Thu, Oct. 11th, 2007

*headdesk*

Thu, Oct. 11th, 2007 03:13 pm
oyceter: teruterubouzu default icon (Default)
Fandom, why so stupid? (link goes to [livejournal.com profile] chopchica's handy link round up to good posts discussing the stupid occurring, not to the stupid itself, which is on f_w by and large)

In other words...

Q: This event is specific to a majority and makes the minority feel excluded.

BAD way to disagree:
A: You are wrong! Also, it's not specific to the majority! Also, you are too sensitive and there is no anti-semitism here! You Jewish people are all so touchy! And you're oppressing me by making me remember all these weird, unfamiliar holidays! Neener!

GOOD way to disagree:
A: Ohhh. Hrm. Hello there, my privilege. I will acknowledge you and note that you exist. Maybe I do not agree with everything in the original note or the solution, but I see where it's coming from and acknowledge that you may have a very different perspective on this from me because my perspective is privileged and I get to ignore a lot of stuff.

ETA: Just to clarify, my problem isn't with Yuletide or the Yuletide organizers, but rather with the responses on f_w and in the comments of many posts. I particularly like [livejournal.com profile] untrue_accounts' post detailing the issues and heartily agree with her.
oyceter: (not the magical minority fairy)
Every semester, on the very first day of my seminar, I play a quiz with my students. We first count how many people are in the room in order to see how many of us will be able to answer the questions. I start by asking very simple questions such as: What was the Berlin Conference of 1884-5? Which African countries were colonised by Germany? How many years did German colonisation over the continent of Africa last? I conclude with more specific questions, such as: Who was Queen Nzinga and which role did she play on the struggle against European colonisation? Who wrote Black Skin, White Masks? Who was May Ayim?

Courtesy of [livejournal.com profile] sex_and_race, full article here


This plus the current discussion on Yuletide and anti-Semitism plus my previous post about Chinese history knowledge has got me thinking about common knowledge and common knowledge as power.

I'm sure you've all had this happen to you: you're sitting with some people, and they all start talking about something -- sports, a TV show, their kids, their holiday plans -- and you just sit there, quiet, because you have nothing to say. And it goes on. And on. And on.

Now take that and multiply by about a billionty (my entirely scientific method!).

Your holidays, the ones that you travel miles away to celebrate, are always the ones people forget about. Your history, the one where you trace back where your ancestors came from, is never taught in class. You have to explain what you're eating. You have to sit there and feel dumb that you don't get a reference when everyone else in the room does, or face their disbelief when you say that you don't get it. But when you mention something from your culture, everyone shuts up and doesn't know what to say, since they don't know what it is.

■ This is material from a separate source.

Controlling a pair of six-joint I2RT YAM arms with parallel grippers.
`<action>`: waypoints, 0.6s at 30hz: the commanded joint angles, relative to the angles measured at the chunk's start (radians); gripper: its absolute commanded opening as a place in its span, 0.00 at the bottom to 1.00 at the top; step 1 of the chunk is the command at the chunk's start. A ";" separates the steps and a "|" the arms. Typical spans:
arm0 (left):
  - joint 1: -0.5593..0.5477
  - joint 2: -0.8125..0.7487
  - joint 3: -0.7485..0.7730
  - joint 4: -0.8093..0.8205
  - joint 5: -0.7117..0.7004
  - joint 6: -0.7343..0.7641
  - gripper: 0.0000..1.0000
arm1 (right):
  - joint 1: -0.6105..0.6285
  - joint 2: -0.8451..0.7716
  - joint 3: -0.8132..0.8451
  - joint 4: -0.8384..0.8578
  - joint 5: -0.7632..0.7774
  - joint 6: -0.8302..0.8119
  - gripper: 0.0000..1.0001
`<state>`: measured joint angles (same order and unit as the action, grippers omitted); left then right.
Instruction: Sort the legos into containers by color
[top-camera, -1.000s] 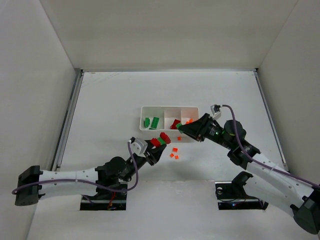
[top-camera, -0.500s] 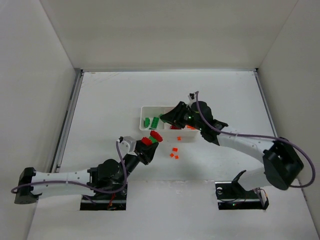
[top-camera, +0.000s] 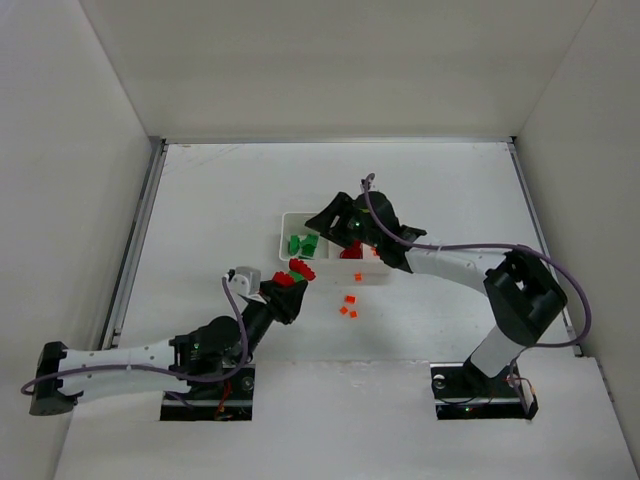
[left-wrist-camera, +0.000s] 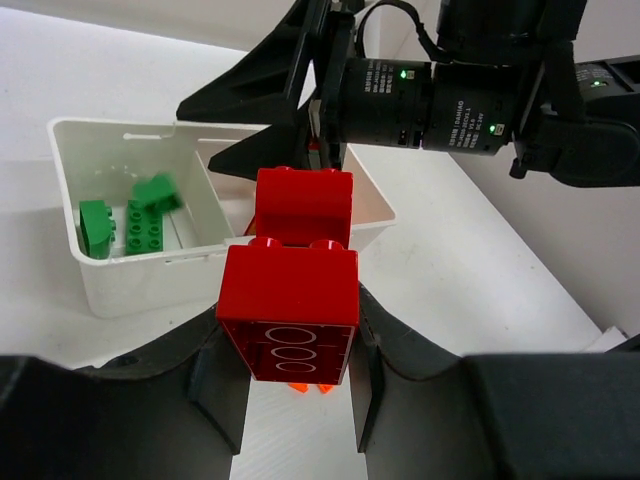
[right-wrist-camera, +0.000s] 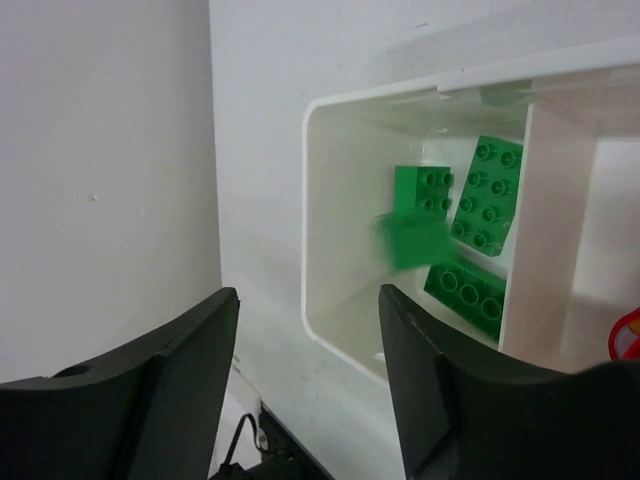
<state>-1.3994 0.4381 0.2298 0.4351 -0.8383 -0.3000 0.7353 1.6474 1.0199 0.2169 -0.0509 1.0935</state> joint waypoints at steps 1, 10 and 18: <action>0.024 0.007 0.020 -0.009 0.030 -0.066 0.21 | 0.009 -0.050 0.003 0.027 0.034 -0.011 0.66; 0.156 0.043 0.034 -0.032 0.241 -0.212 0.23 | -0.001 -0.371 -0.262 0.148 0.005 -0.127 0.61; 0.436 0.175 -0.040 0.333 0.864 -0.474 0.25 | -0.066 -0.642 -0.445 0.282 -0.397 -0.194 0.79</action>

It's not people denying you a job or refusing a loan, but it's still isolating and painful. And it can be a little thing, like a non-knitter sitting with knitters. But the non-knitter can go back to non-knitter society pretty darn fast (ha! darn! get it? ok-i'll-go-away-now).

Sometimes it's the very subtle things, like watching people with their grandparents and realizing your relationship with yours will never be that close because you don't speak the same language. Or not knowing your family history of cancer or diabetes because the Holocaust means you lost entire branches of family. Not being able to find cooking shows that talk about the food you usually eat at home. Realizing your parents never recommended books to you because not only did you read different authors or genres, you read different languages.

And sometimes it's having to say again and again and again, for generations and generations: "We exist. We are here too. We have a history and a culture and a literature, and it is rich and multi-faceted and so very deep, despite what was taken from us, despite all the powers trying to silence us, despite no one remembering it but us."

This sentence in particular got to me: "Suddenly, those whose knowledge has been hidden, become visible, while those who have been over-represented become unnoticed and invisible" (same article linked above).

So here are some questions from my history: What year was the Republic of China founded? How many revolutions did it take for Sun Yat-sen to succeed, and where did the second-to-last one take place? What is an actual quote attributed to Confucius (I hate those "Confucius say" jokes SO MUCH)? Name three Chinese poets, what dynasty they wrote in, and a poem they are famous for. Name three symbolic plants or flowers in Chinese culture and what they symbolize. What was one of the capital cities of China prior to Beijing?

(Er, please don't answer in comments, though I always encourage research if you want to know or confirm the answer! But feel free to post your own examples of hidden knowledge becoming visible and the over-represented becoming invisible -- I tried to make mine things that I knew off the top of my head.)

Also! [livejournal.com profile] therck is looking for book recs of non-Western historicals with further criteria in her post.